Liliana Miranda
Enfermeira Coordenadora da Unidade de Cuidados Pós-anestésicos na Clínica Aliva, em Luanda, Angola
Licenciatura em Enfermagem, 2011
O que a levou a escolher a ESS/IPS para a sua formação superior?
Quando me candidatei não conhecia a instituição, foi apenas por uma questão de localização. Mas não me arrependo da minha decisão, rapidamente fiquei a perceber que a exigência e o rigor da ESS/IPS são a sua imagem de marca.
Que memórias guarda dos seus tempos na Escola?
Memórias de muitas horas no auditório, inúmeras horas de estudo e aulas práticas muito reais e bem preparadas.
De que forma a formação recebida na ESS/IPS a preparou para os desafios da vida profissional?
Penso que fui muito bem preparada, a equipa docente conseguiu passar-nos um nível de exigência e de cuidados de excelência que mantenho até hoje na minha prática profissional.
Por isso, ter concluído o curso na ESS é motivo de orgulho.
Qual foi o seu primeiro contacto com o mercado de trabalho após concluir o curso?
Internamento de Ortopedia no HSFX
Que funções desempenha atualmente e em que instituição/organização trabalha?
Atualmente trabalho em Luanda, na Clínica Aliva, onde coordeno a unidade de cuidados pós anestésicos.
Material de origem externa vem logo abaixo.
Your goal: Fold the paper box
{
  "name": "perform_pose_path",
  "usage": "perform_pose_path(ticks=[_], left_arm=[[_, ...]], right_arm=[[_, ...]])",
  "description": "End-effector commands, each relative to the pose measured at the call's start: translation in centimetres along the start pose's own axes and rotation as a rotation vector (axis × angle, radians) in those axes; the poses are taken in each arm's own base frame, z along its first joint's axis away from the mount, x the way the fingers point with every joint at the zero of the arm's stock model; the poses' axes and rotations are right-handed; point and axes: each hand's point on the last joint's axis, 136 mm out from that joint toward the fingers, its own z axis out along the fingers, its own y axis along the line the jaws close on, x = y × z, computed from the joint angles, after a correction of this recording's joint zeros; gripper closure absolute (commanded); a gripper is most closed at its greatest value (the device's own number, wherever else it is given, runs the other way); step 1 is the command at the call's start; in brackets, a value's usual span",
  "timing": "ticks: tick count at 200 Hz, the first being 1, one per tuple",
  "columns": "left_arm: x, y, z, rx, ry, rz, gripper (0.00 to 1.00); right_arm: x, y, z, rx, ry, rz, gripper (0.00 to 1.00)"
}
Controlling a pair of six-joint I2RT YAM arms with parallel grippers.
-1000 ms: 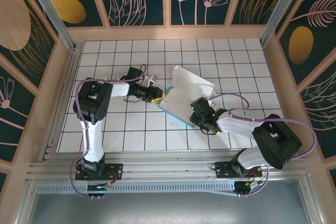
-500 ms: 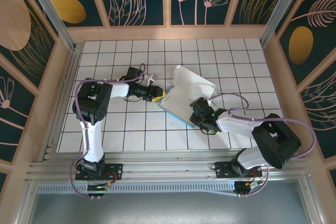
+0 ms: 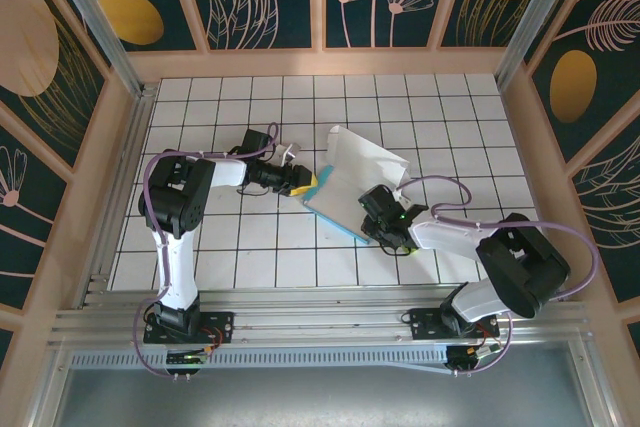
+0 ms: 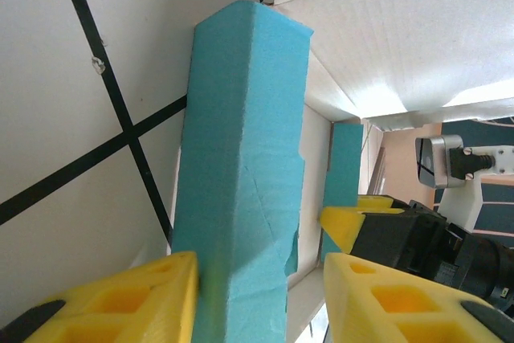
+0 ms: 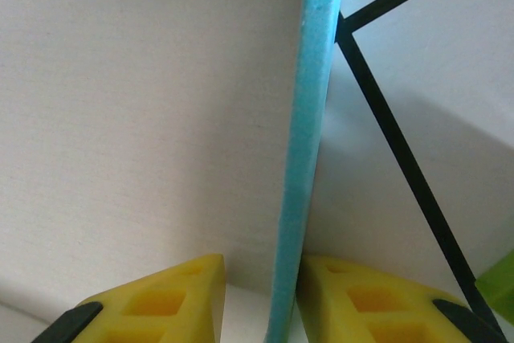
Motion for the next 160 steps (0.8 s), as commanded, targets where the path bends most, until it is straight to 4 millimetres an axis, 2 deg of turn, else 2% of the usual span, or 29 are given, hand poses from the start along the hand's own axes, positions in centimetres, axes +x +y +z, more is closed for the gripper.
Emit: perform_pose_path(ticks=[1,39,68,114,160], left_arm=[[0.4,-1.1,-0.1,0.022,0.016,0.038,0.57],[0.5,-0.2,0.4,-0.071,0.025,0.068,0.60],[0.9,1.5,1.0,-0.176,0.049,0.072,0.63],[0.9,1.9,1.8,-0.242,0.057,0.092,0.67],[0.5,4.0,1.7,-0.436,0.038,0.131,0.76]], right_arm=[[0.1,0.1,1.4,0.009,-0.010,-0.012,0.68],[0.2,0.2,1.4,0.010,-0.009,-0.019,0.68],[0.2,0.3,1.4,0.007,-0.007,-0.022,0.68],[0.3,0.4,1.4,0.007,-0.007,-0.026,0.68],[0.3,0.6,1.5,0.002,-0.004,-0.034,0.68]])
Como tem evoluído o seu percurso profissional desde que terminou a formação na ESS/IPS?
Considero ter sido uma evolução contínua, ainda o é. Desde enfermeira em integração, a enfermeira de cuidados gerais, enfermeira orientadora de estágio, chefe de equipa… de certa forma, seguiu a evolução das minhas competências e do meu conhecimento demonstrados nos serviços por onde passei.
Quais foram os principais desafios que encontrou no início da sua carreira?
Adaptar a teoria à prática do dia-a-dia com os recursos e condições disponíveis.
Que conquistas profissionais considera mais importantes até ao momento?
Diria que ter passado a chefe de equipa foi uma conquista muito importante, pois resultou da avaliação direta da minha competência pelos meus superiores hierárquicos.
Ainda, o mestrado e a especialidade também foram uma conquista profissional importante, onde me fui colocada à prova, mas sinto que passei com distinção.
Que influência teve a ESS/IPS na construção da sua identidade profissional?
Foi na ESS que aprendi a pensar em Enfermagem e foi lá que me foi permitido conhecer diferentes culturas e formas de Enfermagem de outros países com os programas de mobilidade de estudantes. Foi através de todas essas experiências que criei a minha identidade profissional e estabeleci o meu plano inicial de carreira.
Sente que os valores transmitidos pela Escola continuam presentes na sua prática profissional? De que forma?
Sem dúvida. A exigência, o rigor, o sentido crítico continuam presentes no meu dia-a-dia.

A relação com docentes, colegas ou orientadores teve impacto no seu percurso posterior?
Maioritariamente positivo, mas também negativo. A maturidade ajuda-nos a perceber que faz tudo parte da aprendizagem, e graças a esses impactos cheguei onde estou hoje.
Olhando para trás, que aspetos da formação na ESS/IPS considera terem sido mais diferenciadores?
O início de ensinos clínicos logo no primeiro ano, e a sua distribuição por todos os anos, parece-me muito acertada e muito diferenciadora de outras escolas.
Que significado tem para si ser diplomada pela ESS/IPS?
Significa ter começado muito bem a minha profissão, pois consegui garantir bases muito importantes para me preparar para a vida profissional.
Numa frase, como descreveria a importância da ESS/IPS no seu percurso?
Foi crucial para o meu percurso profissional, ensinou-se método, conheci pessoas que considero como exemplo, tanto docentes, como orientadores e colegas.
Que atitudes considera essenciais para construir uma carreira sólida na área da saúde?
Considero essencial haver pensamento crítico, porque um enfermeiro tem de conseguir pensar por si próprio e não apenas seguir indicações ou normas. É essencial também, o compromisso com os colegas de equipa e o sentido de ética e responsabilidade para com os doentes.
Como vê o papel dos profissionais de saúde na sociedade atual?
Infelizmente, não muito diferente do que ia ouvindo nos ensinos clínicos, e na altura pensava que ia mudar. Não mudou. Acho que não somos reconhecidos pela real importância do nosso papel na sociedade. Especificamente a Enfermagem, ainda me parece muito associada a chamamento divino e não é reconhecida como uma profissão de caráter científico, autónoma e de elevado respeito pela dignidade humana.
Que competências considera hoje indispensáveis para os profissionais da sua área?
É importante terem conhecimento técnico, capacidade de avaliação clínica e resposta rápida a situações de risco.